Other Risk Mitigation

There are a couple more useful features in Asterisk that can be used to mitigate the risk of attacks. The first is to make use of the permit and deny options to build access control lists (ACLs) for privileged accounts. Consider a PBX that has SIP phones on a local network, but also accepts SIP calls from the public Internet. Calls coming in over the Internet are only granted access to the main company menu, while local SIP phones have the ability to make outbound calls that cost you money. In this case, it is a very good idea to set ACLs to ensure that only devices on your local network can use the accounts for the phones. Here is an example of doing that in /etc/asterisk/sip.conf:

[phoneA] ; Use a better account name than this.

type = friend

; Start by denying everyone.
deny = 0.0.0.0/0.0.0.0

; Allow connections that originate from 192.168.X.X to attempt
; to authenticate against this account.
permit = 192.168.0.0/255.255.0.0

The permit and deny options are accepted almost everywhere that connections to IP services are configured. Another useful place for ACLs is in /etc/asterisk/manager.conf, to restrict AMI accounts to the single host that is supposed to be using the manager interface.

Tip #11: Use ACLs when possible on all privileged accounts for network services.

Another way you can mitigate security risk is by configuring call limits. The recommended method for implementing call limits is to use the GROUP() and GROUP_COUNT() dialplan functions.
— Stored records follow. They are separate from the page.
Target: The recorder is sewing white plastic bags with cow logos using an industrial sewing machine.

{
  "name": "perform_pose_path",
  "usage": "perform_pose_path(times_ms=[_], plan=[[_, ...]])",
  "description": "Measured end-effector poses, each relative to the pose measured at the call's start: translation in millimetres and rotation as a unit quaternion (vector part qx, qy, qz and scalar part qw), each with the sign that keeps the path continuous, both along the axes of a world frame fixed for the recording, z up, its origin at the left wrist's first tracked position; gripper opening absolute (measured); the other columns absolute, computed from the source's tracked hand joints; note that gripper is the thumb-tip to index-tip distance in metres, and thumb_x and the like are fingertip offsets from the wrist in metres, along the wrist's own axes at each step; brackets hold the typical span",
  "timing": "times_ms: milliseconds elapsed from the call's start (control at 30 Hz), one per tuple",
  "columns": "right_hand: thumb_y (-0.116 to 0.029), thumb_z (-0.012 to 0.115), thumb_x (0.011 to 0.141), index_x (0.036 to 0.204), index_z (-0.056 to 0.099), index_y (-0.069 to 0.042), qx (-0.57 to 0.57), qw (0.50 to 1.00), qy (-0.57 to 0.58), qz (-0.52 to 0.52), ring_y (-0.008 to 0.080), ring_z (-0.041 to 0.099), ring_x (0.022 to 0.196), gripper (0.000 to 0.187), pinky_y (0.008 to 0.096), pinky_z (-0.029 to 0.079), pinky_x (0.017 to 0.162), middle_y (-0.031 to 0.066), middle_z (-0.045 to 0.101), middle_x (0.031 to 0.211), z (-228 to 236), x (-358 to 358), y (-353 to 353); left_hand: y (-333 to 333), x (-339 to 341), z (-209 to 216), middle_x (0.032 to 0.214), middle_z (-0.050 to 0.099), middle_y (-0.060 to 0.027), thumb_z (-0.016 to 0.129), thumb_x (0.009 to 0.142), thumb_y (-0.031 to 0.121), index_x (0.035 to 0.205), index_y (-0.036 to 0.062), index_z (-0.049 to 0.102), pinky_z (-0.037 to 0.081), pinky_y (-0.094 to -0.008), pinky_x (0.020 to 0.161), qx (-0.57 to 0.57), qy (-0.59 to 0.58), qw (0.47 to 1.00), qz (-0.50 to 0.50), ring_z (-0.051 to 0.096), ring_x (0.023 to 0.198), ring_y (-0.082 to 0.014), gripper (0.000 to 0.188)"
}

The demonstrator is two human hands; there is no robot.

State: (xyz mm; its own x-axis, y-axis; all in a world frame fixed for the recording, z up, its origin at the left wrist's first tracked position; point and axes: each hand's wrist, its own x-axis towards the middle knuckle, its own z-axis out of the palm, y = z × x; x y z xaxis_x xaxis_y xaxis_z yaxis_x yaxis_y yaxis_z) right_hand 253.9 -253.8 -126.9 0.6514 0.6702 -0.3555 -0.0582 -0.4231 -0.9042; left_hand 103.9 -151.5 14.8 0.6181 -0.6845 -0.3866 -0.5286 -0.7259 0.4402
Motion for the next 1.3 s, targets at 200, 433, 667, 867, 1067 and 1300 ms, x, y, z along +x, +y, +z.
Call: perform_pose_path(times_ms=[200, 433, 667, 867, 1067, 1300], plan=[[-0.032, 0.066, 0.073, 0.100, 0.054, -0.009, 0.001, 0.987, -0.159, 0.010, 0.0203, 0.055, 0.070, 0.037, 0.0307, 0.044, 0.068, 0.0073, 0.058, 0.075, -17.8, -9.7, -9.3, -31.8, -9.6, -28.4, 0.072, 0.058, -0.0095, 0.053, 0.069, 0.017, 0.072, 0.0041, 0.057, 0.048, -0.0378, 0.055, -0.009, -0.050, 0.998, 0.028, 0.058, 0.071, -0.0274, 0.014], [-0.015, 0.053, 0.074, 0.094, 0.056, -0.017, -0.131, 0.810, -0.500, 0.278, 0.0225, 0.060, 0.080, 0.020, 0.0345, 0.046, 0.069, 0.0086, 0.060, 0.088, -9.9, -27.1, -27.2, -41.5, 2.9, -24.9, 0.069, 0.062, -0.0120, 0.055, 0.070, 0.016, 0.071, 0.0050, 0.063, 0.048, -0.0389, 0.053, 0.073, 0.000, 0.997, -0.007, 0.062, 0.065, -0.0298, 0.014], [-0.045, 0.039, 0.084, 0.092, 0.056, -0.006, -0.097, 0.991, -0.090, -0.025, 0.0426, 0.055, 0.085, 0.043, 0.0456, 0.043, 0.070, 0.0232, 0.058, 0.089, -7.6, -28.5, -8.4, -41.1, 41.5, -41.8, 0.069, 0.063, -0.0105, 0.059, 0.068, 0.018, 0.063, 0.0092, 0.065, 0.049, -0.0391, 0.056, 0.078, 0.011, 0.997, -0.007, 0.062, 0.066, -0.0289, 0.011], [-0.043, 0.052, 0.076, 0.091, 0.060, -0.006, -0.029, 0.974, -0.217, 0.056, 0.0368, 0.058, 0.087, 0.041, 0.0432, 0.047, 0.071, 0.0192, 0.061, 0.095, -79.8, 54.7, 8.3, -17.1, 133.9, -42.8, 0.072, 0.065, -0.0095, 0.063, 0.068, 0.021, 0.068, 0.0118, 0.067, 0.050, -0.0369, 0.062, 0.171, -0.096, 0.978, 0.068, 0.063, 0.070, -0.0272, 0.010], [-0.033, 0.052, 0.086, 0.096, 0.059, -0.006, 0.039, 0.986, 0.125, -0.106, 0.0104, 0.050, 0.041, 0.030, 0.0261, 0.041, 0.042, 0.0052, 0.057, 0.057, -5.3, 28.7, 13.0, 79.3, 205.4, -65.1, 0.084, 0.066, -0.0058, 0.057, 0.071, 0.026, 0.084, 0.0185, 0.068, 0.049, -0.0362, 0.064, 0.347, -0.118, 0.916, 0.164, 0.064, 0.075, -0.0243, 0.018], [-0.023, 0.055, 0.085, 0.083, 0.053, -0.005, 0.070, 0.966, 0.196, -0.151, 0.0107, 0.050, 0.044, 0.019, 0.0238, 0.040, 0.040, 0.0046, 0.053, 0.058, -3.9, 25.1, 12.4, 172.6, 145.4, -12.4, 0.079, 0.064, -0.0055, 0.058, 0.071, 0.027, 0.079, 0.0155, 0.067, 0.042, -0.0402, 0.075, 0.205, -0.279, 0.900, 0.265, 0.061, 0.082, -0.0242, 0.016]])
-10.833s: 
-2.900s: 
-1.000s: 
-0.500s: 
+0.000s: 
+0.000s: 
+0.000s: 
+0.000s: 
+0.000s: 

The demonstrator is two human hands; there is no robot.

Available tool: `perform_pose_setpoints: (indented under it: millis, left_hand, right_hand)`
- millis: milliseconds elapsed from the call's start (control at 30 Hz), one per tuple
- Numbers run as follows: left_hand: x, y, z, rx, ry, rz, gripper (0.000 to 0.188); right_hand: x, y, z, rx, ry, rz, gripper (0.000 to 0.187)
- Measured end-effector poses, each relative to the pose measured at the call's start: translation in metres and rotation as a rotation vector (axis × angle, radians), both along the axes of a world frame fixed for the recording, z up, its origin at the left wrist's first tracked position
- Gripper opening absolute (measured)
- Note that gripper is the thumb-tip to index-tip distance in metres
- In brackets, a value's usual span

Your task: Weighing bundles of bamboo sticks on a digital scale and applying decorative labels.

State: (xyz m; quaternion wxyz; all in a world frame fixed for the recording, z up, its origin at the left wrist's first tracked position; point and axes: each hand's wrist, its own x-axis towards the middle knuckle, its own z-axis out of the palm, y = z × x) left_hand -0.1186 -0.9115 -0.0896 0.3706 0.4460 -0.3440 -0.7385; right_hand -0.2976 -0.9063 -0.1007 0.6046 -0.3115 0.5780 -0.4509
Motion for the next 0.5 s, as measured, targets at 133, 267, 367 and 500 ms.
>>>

Here is an example that limits the number of calls from each SIP peer to no more than two at a time:

exten => _X.,1,Set(GROUP(users)=${CHANNEL(peername)})

; *** This line should have no line breaks
    same => n,NoOp(There are ${GROUP_COUNT(${CHANNEL(peername)})} 
calls for account ${CHANNEL(peername)}.)

    same => n,GotoIf($[${GROUP_COUNT(${CHANNEL(peername)})} > 2]?denied:continue)
    same => n(denied),NoOp(There are too many calls up already.  Hang up.)
    same => n,HangUp()
    same => n(continue),NoOp(continue processing call as normal here ...)

Tip #12: Use call limits to ensure that if an account is compromised, it cannot be used to make hundreds of phone calls at a time.